### Information shown
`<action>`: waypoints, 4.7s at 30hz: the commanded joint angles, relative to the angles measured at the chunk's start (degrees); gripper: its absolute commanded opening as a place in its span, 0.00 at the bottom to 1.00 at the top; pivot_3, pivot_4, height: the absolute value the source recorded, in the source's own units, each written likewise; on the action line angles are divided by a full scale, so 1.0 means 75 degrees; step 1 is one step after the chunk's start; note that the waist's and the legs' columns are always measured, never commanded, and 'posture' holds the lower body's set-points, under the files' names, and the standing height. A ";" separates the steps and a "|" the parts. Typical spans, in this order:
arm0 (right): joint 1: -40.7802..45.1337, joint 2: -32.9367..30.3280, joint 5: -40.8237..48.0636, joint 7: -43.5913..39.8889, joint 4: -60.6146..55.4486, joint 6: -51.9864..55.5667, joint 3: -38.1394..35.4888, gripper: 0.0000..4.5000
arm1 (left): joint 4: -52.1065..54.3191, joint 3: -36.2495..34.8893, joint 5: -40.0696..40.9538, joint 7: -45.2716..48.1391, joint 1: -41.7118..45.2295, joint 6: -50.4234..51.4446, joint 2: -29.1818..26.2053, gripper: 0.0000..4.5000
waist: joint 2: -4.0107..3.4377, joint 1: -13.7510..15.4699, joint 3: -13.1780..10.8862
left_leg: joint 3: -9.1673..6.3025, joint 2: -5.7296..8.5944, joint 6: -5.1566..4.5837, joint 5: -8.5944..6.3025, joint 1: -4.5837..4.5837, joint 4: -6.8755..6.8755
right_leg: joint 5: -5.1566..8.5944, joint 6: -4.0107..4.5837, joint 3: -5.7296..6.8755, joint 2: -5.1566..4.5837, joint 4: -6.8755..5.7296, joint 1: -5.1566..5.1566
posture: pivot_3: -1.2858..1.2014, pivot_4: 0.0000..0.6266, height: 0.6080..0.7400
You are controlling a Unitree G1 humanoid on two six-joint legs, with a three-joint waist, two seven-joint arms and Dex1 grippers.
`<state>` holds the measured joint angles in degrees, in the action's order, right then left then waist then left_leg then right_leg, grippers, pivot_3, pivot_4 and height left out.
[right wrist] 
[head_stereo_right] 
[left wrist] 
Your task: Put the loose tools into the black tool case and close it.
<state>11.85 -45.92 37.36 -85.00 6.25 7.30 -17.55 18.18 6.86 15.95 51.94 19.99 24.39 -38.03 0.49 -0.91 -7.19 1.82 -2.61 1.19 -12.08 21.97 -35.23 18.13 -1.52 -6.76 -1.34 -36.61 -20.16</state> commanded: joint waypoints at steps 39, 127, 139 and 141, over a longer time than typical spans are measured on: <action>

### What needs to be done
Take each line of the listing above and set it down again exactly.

### Solution for this task
`<action>`: waypoints, 4.7s at 30hz: the commanded joint angles, relative to the angles measured at the chunk's start (degrees); gripper: its absolute commanded opening as a place in its span, 0.00 at the bottom to 1.00 at the top; pivot_3, pivot_4, height: the absolute value the source recorded, in the source's own units, each written likewise; on the action line angles are divided by a full scale, so 1.0 means 75 degrees; step 1 is one step after the chunk's start; note that the waist's and the legs' columns are always measured, never commanded, and 'posture' holds the lower body's set-points, under the files' names, and the standing height. A ";" separates the steps and a "|" the parts. Typical spans, in this order:
arm0 (right): joint 1: -40.7802..45.1337, joint 2: -32.9367..30.3280, joint 5: -40.8237..48.0636, joint 7: -43.5913..39.8889, joint 4: -60.6146..55.4486, joint 6: -51.9864..55.5667, joint 3: -38.1394..35.4888, gripper: 0.0000..4.5000
arm1 (left): joint 4: -52.1065..54.3191, joint 3: -36.2495..34.8893, joint 5: -40.0696..40.9538, joint 7: -45.2716..48.1391, joint 1: -41.7118..45.2295, joint 6: -50.4234..51.4446, joint 2: -29.1818..26.2053, gripper: 0.0000..4.5000
waist: joint 2: -4.0107..3.4377, joint 1: -13.7510..15.4699, joint 3: -13.1780..10.8862
left_leg: joint 3: -9.1673..6.3025, joint 2: -5.7296..8.5944, joint 6: -5.1566..4.5837, joint 5: -8.5944..6.3025, joint 1: -4.5837..4.5837, joint 4: -6.8755..6.8755
right_leg: joint 5: -5.1566..8.5944, joint 6: -4.0107..4.5837, joint 3: -5.7296..6.8755, joint 2: -5.1566..4.5837, joint 4: -6.8755..5.7296, joint 1: -5.1566..5.1566
posture: pivot_3: -1.2858..1.2014, pivot_4: 0.0000..0.6266, height: 0.6080..0.7400
You are controlling a Unitree G1 humanoid on two six-joint legs, with a three-joint waist, two seven-joint arms and Dex1 grippers.
`<state>` holds the measured joint angles in degrees, in the action's order, right then left then waist then left_leg then right_leg, grippers, pivot_3, pivot_4 and height left out.
[right wrist] 
[head_stereo_right] 
[left wrist] 
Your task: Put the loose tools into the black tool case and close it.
<state>11.85 -45.92 37.36 -85.00 6.25 7.30 -17.55 18.18 6.86 15.95 51.94 19.99 24.39 -38.03 0.49 -0.91 -7.19 1.82 -2.61 1.19 -12.08 21.97 -35.23 18.13 -1.52 -6.76 -1.34 -36.61 -20.16</state> commanded: joint waypoints at steps 39, 127, 139 and 141, over a longer time than typical spans are measured on: <action>

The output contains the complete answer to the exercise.